- **Activity**
Please give the number of lines that hold the string "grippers" in the listing, without any other words.

- **Input data**
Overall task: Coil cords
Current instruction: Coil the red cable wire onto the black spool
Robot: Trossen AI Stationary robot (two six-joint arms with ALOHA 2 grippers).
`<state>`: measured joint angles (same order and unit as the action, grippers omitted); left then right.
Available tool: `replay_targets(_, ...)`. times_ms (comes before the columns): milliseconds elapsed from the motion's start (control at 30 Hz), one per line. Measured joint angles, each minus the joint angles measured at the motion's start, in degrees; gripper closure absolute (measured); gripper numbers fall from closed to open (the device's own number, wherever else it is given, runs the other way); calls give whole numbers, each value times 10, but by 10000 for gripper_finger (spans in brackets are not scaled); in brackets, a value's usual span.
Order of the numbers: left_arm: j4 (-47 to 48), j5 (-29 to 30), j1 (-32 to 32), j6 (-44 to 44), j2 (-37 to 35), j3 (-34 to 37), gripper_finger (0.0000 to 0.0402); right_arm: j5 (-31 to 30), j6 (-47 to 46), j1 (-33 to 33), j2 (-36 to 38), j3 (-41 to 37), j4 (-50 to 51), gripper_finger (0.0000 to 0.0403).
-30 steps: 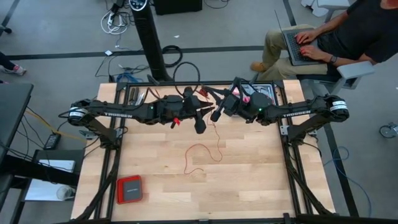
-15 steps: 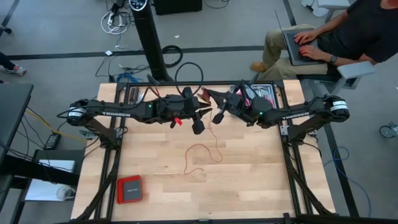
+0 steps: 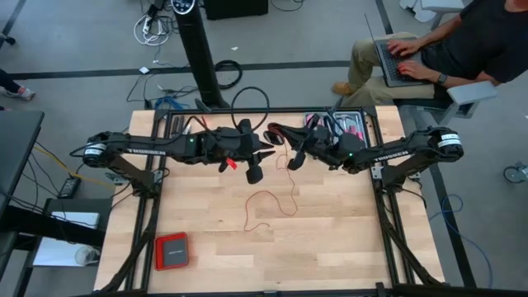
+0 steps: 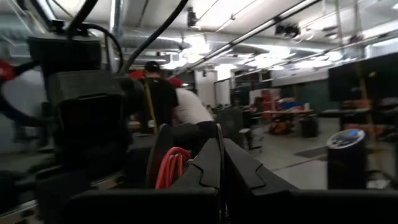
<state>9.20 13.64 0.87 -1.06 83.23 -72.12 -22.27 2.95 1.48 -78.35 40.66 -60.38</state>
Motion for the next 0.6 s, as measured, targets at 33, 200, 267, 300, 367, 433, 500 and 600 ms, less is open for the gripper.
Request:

- **Answer to this exercise**
2